Ela revelou um sorriso discreto, quase nostálgico, e bebeu também. O gosto amargo parecia combinar com a lembrança que pesava em sua voz.
— Fico com vontade de voltar pro campo às vezes — disse, ainda observando os homens. — Mas a gente tem tantas coisas pra fazer diferente agora.
Hunio ergueu a sobrancelha, sem desviar o olhar da bronca pública que continuava. Zhonias agora agitava os braços, como se quisesse espremer os próprios subordinados até que restasse apenas eficiência.
— Não fique tão desanimada.
Sua voz era baixa, mas firme.
— Perder uma área é algo que se administra. É parte da guerra. Agora, perder aquela quantidade de homens… é outra história. Só um tolo deixaria Zhonias sem supervisão depois disso.
Ele virou lentamente a cabeça, encarando-a.
— Em campo ou fora dele.
Sonia respondeu apenas com um olhar pensativo. O som distante das reprimendas de Zhonias ecoava pelo quartel como tambores surdos de uma cerimônia de fracasso.

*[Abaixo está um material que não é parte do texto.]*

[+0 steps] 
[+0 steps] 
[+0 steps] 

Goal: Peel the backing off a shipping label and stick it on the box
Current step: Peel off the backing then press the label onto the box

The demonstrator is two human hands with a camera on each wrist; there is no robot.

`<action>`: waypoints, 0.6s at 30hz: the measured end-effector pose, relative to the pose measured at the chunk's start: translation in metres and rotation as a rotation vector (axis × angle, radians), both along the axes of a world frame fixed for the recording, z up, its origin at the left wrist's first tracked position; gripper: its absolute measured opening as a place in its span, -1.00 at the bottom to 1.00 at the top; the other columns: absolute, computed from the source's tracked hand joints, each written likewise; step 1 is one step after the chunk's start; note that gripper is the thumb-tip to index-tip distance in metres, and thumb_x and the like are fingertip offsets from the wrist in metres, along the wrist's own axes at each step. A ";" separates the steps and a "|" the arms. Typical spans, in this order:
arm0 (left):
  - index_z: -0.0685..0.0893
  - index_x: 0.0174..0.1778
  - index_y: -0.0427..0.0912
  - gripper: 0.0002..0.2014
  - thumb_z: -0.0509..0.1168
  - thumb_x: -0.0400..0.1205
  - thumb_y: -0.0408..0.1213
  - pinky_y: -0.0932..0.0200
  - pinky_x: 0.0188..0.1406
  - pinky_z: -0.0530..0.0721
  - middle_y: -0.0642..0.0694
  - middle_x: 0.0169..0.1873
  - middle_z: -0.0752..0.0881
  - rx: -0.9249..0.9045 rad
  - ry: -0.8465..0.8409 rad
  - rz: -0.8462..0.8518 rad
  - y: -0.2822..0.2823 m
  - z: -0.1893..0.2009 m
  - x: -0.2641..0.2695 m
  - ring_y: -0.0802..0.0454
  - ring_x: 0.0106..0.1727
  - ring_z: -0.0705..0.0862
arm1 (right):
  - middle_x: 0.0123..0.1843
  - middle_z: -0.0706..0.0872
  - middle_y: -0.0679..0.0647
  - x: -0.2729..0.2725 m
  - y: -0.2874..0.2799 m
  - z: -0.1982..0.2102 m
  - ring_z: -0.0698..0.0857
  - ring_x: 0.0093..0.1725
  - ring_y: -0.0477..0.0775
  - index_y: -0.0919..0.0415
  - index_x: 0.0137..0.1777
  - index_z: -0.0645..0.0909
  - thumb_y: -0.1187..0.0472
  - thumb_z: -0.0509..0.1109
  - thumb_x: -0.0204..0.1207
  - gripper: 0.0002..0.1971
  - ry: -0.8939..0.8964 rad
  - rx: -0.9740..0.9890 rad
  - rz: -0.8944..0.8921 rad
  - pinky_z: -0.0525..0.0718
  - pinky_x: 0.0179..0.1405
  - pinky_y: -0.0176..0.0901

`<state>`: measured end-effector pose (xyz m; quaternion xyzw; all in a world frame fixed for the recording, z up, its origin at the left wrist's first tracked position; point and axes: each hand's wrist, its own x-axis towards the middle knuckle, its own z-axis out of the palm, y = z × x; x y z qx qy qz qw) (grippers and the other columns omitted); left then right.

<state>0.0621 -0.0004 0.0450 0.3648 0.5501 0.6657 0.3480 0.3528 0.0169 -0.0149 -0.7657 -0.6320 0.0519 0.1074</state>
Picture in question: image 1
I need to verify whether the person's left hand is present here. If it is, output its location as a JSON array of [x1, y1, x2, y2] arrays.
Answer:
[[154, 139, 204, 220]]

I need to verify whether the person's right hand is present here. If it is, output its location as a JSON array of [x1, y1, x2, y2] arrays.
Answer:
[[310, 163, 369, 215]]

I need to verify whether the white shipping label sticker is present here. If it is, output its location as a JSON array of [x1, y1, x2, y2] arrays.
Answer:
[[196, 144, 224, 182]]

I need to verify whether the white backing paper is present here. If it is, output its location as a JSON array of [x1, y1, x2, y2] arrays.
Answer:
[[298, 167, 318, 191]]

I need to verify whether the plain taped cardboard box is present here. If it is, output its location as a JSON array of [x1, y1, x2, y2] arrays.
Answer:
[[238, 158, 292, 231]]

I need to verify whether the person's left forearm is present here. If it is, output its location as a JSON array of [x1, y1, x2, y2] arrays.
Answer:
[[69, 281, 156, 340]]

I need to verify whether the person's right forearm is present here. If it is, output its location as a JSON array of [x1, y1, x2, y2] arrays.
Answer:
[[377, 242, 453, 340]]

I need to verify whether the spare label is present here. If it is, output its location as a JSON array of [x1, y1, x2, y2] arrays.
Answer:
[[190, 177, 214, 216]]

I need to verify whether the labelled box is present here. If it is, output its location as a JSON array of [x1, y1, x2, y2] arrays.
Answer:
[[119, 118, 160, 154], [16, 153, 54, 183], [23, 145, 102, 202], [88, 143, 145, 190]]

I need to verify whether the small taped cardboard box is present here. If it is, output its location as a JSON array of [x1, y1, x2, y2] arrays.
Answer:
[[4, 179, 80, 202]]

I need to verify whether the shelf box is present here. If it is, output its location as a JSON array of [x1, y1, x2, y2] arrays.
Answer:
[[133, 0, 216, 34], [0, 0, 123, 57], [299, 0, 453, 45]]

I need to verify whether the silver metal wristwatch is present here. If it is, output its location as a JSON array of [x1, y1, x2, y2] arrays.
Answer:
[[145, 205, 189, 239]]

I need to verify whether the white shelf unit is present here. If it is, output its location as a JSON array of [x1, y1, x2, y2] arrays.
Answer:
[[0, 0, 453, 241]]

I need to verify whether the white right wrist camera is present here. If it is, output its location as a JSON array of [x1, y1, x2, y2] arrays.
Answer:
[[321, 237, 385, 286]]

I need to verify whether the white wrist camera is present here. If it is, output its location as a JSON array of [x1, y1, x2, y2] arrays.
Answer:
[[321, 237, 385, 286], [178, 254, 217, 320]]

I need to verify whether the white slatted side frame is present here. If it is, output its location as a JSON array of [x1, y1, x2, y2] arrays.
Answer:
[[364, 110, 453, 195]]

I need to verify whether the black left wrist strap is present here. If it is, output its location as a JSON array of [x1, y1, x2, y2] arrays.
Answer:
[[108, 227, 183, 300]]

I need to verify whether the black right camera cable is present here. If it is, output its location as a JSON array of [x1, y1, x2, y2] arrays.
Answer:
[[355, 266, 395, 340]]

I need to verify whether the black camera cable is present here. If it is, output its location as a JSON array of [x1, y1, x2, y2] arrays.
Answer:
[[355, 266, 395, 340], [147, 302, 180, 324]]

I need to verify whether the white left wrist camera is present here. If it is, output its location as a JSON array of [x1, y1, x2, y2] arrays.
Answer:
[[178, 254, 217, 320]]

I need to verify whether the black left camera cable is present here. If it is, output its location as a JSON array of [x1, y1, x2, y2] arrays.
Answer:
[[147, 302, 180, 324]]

Hunio voltou os olhos para o horizonte. A fumaça da xícara ainda subia, tranquila, em contraste brutal com a agitação no centro do pátio.
— Mais cedo ou mais tarde, o alto-comando vai cobrar por isso. E não vai ser com palavras.
Sonia se limitou a assentir. Ambos sabiam que aquilo era só o começo. A falha daquele dia ainda cobraria muitos preços. E nem todos seriam pagos com café.